Idiom pre-briefed Common Sense Advisory last month, giving us an extended demo of WorldServer 9 which it announced today. We applaud Idiom’s focus on collaborative product development, involving the community who suggested and then vetted new features. While many software companies do this, participation of the entire language supply chain through its LSP Advantage program made for a rich set of viewpoints to balance and prioritize. Here are some highlights of the results:
- Terminology management has become a lifecycle process flow rather than simply a vocabulary list. Real-world users see terminology development as a collaborative process with distinct workflow states for proposing, commenting, reviewing, and approving new terms. This flow is separate from translation workflow, and often involves different resources.
- Every segment now has its own review status. Translators working in a large-scale deployment will see an immediate benefit here. For instance, as your translator preps the marketing collateral for your own new product release, segments from the documentation or software localization projects will be available in the system, even if not yet approved, and that status is visible to the translator. “Mon Dieu!” cries the translator, quickly messaging the reviewer to propose a more marketing friendly turn of phrase.
- MT output has joined the list of recognized source types within WorldServer, improving options for translation buyers and providers. The new functionality make it easier to flow MT results into a translation process, either as a weighted segment that translators can select from among TM matches, or as a fully automated, touchless translation. Idiom announced relationships with Language Weaver and SYSTRAN earlier this year.
- TransPort goes beyond the earlier service desk to grant business users access to translation resources, job status, and reports. Collaboration is at the core of any translation management system and we are glad to see this renewed focus from Idiom. WorldServer collaboration features are not yet fully exposed via the many programmatic interfaces in its software development kit (SDK), but we expect this to happen in subsequent updates.
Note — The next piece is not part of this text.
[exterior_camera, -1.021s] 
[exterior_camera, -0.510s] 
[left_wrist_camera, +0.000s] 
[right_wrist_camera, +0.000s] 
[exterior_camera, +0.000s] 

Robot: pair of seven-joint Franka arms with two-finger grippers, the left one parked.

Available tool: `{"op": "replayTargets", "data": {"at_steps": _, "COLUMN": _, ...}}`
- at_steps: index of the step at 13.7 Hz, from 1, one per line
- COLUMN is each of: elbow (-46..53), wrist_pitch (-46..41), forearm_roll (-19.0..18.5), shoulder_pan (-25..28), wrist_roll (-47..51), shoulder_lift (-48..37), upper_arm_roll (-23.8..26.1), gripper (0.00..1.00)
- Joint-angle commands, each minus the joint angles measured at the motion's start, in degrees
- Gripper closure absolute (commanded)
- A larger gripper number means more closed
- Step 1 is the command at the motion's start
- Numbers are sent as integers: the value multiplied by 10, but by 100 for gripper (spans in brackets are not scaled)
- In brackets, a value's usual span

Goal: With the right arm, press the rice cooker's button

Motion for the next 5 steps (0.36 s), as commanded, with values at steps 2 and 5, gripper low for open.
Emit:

But there are plenty more items that did not see the light of day in this release, including:
- WorldServer’s job costing still limits non-translation tasks to charges and discounts as a fixed percentage of total word costs. That won’t cut it for most shops, whether an internal translation department or at an LSP. Project management, DTP, localization engineering, and testing need to be bid, tracked, and invoiced as hourly or as piece rates.
- A system level self-learning feedback loop whereby auto-generated quotes are compared to final job costs to improve accuracy of initial job estimates. This would provide built-in process improvement to all groups, but especially to those companies using MT output. In this case the feature would help the quoting mechanism adapt as the availability of pre-translated segments improves time and cost parameters. From our conversations with LSPs and companies with large internal translation groups, we know that this feature benefit WorldServer users of all stripes.
WorldServer increasingly touches consumers of translation services who are normally distant from the translation process. Line managers and knowledge workers who need access to a translation service may see translation options appear in their everyday enterprise application. Thanks to Idiom’s steadily improving SDK, developers can stitch WorldServer functions into any services-based application architecture. With this release, Idiom’s business rules engine is now open, allowing customers to write custom clauses – fancy footwork that is required for interacting with other systems not inherently known to WorldServer.
Although Idiom insists on calling WorldServer a “globalization management system” (GMS) in the body of the press release, the lead heading genuflects to the preferred “TMS” designation by saying V9 “redefines translation management” — hyperbole is an essential component of most press releases we read. That said, we would instead characterize this version of WorldServer as a solid advance for the industry’s most seasoned TMS product.